[2024:44] The Summer of ’77, Carol Lynn Stevenson Grellas

In my third year of college, I’d moved home to a place where my parents could keep an eye on me. A place where I was expected to be less rebellious, waving my white flag and obeying all the rules. It was the ’70’s. It was Vietnam and Janis Joplin. I’d been a convent girl who’d grown up in uniforms and white oxfords, whose hair was never allowed to be freed from a slicked-back bun, artificial roses wrapped in a circle and pinned like a sign of infinity marking me in one space of time. Still, I managed to disrupt the rules that governed me, pushing against the boundaries of curfews and the strict laws of my home―like the afternoon I ate mushrooms with my best friend, then drove to work, and, in between the mayhem of maneuvering through traffic, became part of a funeral procession.  A stream of headlights blurred in a chain of illuminated grief linking them together, except for me, a drifter caught in a row of mourning etiquette entangled in a movement beyond my control.
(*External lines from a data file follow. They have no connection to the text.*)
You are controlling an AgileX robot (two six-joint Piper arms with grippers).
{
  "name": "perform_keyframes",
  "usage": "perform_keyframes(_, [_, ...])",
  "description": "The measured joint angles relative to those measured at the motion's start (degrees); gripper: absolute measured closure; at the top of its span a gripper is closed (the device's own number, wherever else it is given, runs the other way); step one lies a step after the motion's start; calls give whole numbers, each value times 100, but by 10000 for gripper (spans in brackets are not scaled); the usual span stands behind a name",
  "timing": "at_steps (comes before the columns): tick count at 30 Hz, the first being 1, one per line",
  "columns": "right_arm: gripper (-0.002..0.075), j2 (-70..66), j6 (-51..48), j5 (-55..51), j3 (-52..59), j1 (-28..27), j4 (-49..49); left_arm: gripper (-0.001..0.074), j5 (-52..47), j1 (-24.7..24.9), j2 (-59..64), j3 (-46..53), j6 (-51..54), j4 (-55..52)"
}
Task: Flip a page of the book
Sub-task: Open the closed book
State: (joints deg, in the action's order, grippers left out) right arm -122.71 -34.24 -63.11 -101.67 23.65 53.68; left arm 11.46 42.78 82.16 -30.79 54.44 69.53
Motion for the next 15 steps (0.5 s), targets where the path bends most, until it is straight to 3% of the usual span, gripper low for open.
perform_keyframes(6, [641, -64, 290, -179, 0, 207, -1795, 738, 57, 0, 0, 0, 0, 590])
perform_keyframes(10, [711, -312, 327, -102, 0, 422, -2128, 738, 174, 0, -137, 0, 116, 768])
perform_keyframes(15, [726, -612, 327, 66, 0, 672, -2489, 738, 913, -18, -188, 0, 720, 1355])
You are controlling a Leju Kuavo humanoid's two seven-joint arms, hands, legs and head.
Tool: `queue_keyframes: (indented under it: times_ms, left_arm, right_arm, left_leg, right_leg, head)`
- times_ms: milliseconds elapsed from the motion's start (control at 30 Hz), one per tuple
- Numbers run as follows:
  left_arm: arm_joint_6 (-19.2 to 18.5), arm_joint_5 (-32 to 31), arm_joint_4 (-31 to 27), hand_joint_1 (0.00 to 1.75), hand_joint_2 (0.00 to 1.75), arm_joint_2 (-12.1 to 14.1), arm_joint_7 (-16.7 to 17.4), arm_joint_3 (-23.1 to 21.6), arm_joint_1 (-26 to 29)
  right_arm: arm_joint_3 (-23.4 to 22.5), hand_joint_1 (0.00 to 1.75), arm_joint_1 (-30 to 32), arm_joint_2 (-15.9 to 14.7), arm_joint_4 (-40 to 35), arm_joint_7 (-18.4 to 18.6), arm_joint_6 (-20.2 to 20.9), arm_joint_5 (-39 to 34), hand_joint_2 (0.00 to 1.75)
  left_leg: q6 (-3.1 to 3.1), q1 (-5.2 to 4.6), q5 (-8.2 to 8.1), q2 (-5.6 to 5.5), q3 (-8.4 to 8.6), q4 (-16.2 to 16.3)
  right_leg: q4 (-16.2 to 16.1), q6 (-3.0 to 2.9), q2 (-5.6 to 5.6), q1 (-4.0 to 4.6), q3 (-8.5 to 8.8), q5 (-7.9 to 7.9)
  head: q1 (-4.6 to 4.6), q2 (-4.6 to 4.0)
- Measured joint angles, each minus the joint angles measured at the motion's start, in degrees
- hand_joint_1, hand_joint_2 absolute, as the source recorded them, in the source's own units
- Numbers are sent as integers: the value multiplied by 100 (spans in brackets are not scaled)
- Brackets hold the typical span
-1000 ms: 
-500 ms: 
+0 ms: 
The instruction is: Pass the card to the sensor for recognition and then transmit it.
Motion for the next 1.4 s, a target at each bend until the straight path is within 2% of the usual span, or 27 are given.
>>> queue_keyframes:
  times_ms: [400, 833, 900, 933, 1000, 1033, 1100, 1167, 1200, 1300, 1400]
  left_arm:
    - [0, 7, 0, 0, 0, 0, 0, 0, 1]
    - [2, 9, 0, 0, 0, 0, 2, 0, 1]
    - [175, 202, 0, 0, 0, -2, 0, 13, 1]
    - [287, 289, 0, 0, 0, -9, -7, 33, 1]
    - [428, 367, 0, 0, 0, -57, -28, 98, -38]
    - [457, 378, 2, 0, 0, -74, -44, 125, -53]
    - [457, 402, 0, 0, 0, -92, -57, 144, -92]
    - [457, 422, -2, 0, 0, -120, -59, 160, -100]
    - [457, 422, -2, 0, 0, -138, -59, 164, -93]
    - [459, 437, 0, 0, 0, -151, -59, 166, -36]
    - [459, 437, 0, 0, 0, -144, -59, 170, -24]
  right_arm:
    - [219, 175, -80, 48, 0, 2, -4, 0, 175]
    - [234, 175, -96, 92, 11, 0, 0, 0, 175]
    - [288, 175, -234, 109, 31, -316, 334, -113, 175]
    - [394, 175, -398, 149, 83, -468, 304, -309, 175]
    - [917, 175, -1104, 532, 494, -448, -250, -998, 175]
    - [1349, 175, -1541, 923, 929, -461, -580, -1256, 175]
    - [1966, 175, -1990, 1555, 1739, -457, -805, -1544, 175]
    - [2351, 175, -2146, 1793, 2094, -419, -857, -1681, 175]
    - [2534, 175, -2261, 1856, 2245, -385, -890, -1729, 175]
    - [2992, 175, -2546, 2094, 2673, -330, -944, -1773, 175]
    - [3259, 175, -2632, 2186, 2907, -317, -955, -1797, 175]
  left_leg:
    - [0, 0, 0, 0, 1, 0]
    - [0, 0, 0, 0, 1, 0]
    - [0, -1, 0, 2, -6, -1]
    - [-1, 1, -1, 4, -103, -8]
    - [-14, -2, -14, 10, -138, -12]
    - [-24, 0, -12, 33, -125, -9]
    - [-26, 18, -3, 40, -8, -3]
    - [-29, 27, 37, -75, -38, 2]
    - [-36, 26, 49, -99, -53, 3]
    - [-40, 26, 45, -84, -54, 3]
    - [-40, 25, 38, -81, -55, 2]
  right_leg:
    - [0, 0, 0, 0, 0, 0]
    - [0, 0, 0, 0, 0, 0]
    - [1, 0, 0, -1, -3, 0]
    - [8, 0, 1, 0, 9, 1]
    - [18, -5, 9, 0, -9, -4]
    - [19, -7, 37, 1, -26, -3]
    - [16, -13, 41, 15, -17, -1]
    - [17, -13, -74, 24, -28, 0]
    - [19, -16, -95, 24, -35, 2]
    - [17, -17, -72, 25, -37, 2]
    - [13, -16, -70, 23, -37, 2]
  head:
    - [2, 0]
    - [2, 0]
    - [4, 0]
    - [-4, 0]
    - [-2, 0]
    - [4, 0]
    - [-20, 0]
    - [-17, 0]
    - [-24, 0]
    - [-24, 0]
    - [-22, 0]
When I arrived at the cemetery, I had no tears to offer in my glass jar marked with the deceased’s name. So, I fell to my knees and prayed, and no one cared that I was a stranger high on psilocybin or a scofflaw abandoning commitments; I laid down near the casket beside the tombstone marked End of Watch. A policeman who’d been shot on duty buried next to a young girl. A gold tiara was placed over her marble headstone, the sun catching its crystal gems ricocheting back and forth through eucalyptus trees. I heard the priest reading psalms from the Bible. I watched his robe lift with the breeze in waves as if it was capturing God’s breath and releasing it again—words murmured in a chant-like cadence, a bittersweet lament, the scent of mint everywhere. Two deer were standing nearby. Their heads bent as if they were bowing out of respect for the dead. Tall grass surrounded them. One glanced up at me in what seemed an approving gesture or brief acknowledgment that I was there, his eyes full of such kindness it made me cry.